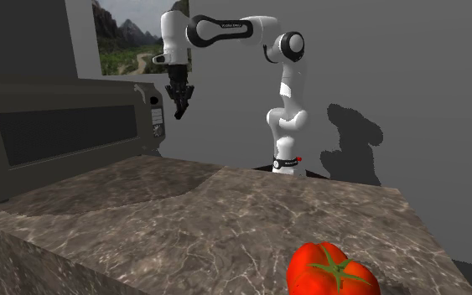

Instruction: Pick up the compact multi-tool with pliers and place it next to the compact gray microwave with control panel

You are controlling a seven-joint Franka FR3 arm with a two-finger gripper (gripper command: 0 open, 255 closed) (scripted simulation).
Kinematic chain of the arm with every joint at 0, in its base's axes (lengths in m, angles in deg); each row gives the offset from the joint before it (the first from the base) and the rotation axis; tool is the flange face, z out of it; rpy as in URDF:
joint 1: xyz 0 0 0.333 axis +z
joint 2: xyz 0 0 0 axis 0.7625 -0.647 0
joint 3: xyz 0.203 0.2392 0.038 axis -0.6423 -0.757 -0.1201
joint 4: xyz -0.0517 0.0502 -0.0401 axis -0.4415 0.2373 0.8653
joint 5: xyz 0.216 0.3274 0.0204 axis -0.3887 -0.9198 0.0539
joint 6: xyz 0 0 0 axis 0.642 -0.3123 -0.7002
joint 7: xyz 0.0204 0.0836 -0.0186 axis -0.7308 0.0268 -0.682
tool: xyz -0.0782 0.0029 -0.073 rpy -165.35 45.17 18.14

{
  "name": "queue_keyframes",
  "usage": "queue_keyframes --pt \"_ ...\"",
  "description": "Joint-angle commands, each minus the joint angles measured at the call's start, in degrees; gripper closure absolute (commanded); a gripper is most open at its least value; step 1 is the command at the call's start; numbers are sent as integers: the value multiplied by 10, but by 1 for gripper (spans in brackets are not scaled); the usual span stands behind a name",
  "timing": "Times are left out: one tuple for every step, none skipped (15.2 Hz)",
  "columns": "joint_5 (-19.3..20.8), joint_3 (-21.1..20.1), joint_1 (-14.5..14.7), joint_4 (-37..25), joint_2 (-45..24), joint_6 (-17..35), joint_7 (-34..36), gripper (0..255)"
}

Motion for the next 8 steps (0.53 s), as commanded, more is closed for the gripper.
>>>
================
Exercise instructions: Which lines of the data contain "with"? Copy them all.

Solution for this exercise:
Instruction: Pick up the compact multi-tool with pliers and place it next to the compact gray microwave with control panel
You are controlling a seven-joint Franka FR3 arm with a two-finger gripper (gripper command: 0 open, 255 closed) (scripted simulation).
Kinematic chain of the arm with every joint at 0, in its base's axes (lengths in m, angles in deg); each row gives the offset from the joint before it (the first from the base) and the rotation axis; tool is the flange face, z out of it; rpy as in URDF:

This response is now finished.